O que é purificação peptídica?
Os peptídeos
são pequenos polímeros compostos por aminoácidos. Muitos são biologicamente ativos como hormônios, toxinas ou outras habilidades. Tais compostos são frequentemente usados em pesquisa biológica, médica e química. Eles também servem como blocos de construção de proteínas quando os números deles estão ligados. A purificação do peptídeo é uma técnica usada para purificar grandes quantidades de um peptídeo desejado ou para ajudar a separar peptídeos gerados a partir da digestão de proteínas. A cromatografia líquida de alta pressão (HPLC) é comumente usada para purificação de peptídeos. O peptídeo ou peptídeos são aplicados em uma mistura de solventes que mudam ao longo do tempo, à medida que são bombeados em uma coluna de pequenas contas a alta pressão. Diferentes peptídeos eluem em momentos variados e são detectados por um monitor, freqüentemente um espectrofotômetro UV.
Ao realizar pesquisas sobre peptídeos, geralmente a substância de interesse é rara e não pode ser comprada de empresas químicas. Se a estrutura do peptídeo desejada for conhecida, é frequentemente mais fácil preparar quimicamente por síntese de peptídeos do que isolar o composto de fontes naturais. O isolamento de produtos naturais é notoriamente difícil. Os peptídeos sintéticos são geralmente purificados por hplc.

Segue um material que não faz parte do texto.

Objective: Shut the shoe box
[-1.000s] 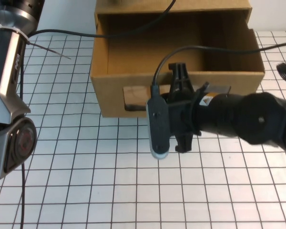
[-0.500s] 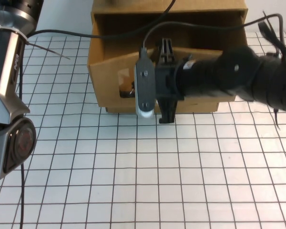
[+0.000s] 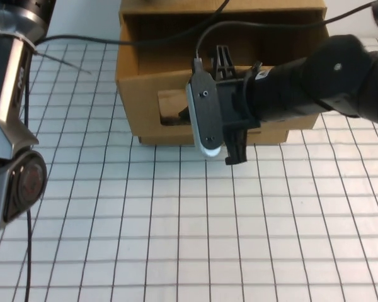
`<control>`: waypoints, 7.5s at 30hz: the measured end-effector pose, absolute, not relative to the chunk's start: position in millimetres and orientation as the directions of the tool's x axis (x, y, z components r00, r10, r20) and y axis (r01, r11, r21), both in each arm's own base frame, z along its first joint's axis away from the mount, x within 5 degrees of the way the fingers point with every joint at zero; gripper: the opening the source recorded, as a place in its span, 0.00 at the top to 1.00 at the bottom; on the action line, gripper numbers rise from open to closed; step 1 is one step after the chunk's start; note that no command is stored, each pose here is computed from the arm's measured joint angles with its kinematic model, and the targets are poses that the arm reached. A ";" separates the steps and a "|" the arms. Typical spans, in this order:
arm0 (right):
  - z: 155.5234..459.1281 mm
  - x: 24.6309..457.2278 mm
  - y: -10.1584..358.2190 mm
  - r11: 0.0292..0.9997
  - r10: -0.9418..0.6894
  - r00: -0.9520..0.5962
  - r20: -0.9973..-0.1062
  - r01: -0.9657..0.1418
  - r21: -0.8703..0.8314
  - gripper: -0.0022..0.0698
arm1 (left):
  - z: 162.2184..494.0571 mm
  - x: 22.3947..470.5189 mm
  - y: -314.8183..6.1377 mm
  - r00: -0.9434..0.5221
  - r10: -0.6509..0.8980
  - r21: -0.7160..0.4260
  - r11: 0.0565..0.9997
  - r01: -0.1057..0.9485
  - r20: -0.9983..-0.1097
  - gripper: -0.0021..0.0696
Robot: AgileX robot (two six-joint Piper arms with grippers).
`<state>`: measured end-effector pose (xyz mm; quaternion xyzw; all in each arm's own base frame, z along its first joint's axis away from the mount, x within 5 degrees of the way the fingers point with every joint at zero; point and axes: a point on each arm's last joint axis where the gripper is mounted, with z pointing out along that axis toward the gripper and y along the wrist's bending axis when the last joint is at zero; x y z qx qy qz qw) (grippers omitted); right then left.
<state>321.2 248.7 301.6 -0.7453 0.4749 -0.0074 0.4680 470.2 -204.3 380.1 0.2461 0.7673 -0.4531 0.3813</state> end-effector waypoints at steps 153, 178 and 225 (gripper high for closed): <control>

Essa síntese química pode ser assustadora para um pesquisador independente que não é químico. Freqüentemente, essa tarefa é contratada para empresas de síntese de peptídeos especializadas nessas técnicas. Isso pode ser mais econômico do que tentar configurar o sistema do zero em um laboratório. As empresas peptídicas podem tornar peptídeos personalizados adaptados às necessidades do pesquisador.
Outro motivo para a purificação de peptídeos pode ser quando um pesquisador purificou uma proteína e está tentando determinar seu identity. Ele ou ela pode degradar a proteína em fragmentos de peptídeos, separar os fragmentos por purificação e ter o padrão de fragmentação dos peptídeos detectados por um espectrômetro de massa enquanto eliminam da coluna. Esta técnica é conhecida como LC-MS, abreviação de espectrometria de massa de cromatografia líquida. Dá o peso molecular e a composição de aminoácidos dos fragmentos e geralmente permite a identificação de proteínas, se similares ou idênticas foram identificadas anteriormente.
Muitos pesquisadores trabalham com peptídeos que possuem novos recursos, como aminoácidos não naturais, para tentar encontrar aqueles com atividades biológicas incomuns. Existe um campo inteiro chamado peptidomimético dedicado ao estudo de tais novos peptídeos. Freqüentemente, as sequências geradas por computador são projetadas e uma biblioteca peptídica é sintetizada que abrange uma variedade de peptídeos atípicos. A purificação de peptídeos é usada para separar membros individuais desta biblioteca para fornecer peptídeo puro para testar acti biológicoVity. Essa estratégia foi bem-sucedida em gerar pelo menos um novo medicamento comercialmente disponível.
Muitos dos peptídeos biologicamente ativos são de interesse para usos médicos. Os compostos utilizados comercialmente, como a insulina, são comumente produzidos por sistemas de superexpressão de DNA recombinantes que geram grandes quantidades do composto desejado. Freqüentemente, os peptídeos são geneticamente projetados para facilitar a purificação, tendo algum tipo de tag adicionada às suas frentes. Isso permite que o uso da cromatografia de afinidade purifique o peptídeo.
Com esse tipo de cromatografia, a tag é um composto, como a histidina, que ligará uma matriz de contas, como níquel, escolhida por sua capacidade de ligar a tag. Proteínas e peptídeos indesejados geralmente passam pela coluna sem ligação. O peptídeo projetado especificamente geralmente se liga fortemente à coluna. Depois que as proteínas e peptídeos contaminantes foram lavados, o peptídeo desejado é eluído por um composto que competirligação à matriz. Um deles tem uma preparação bastante pura do peptídeo desejado, e a tag pode ser removida por clivagem.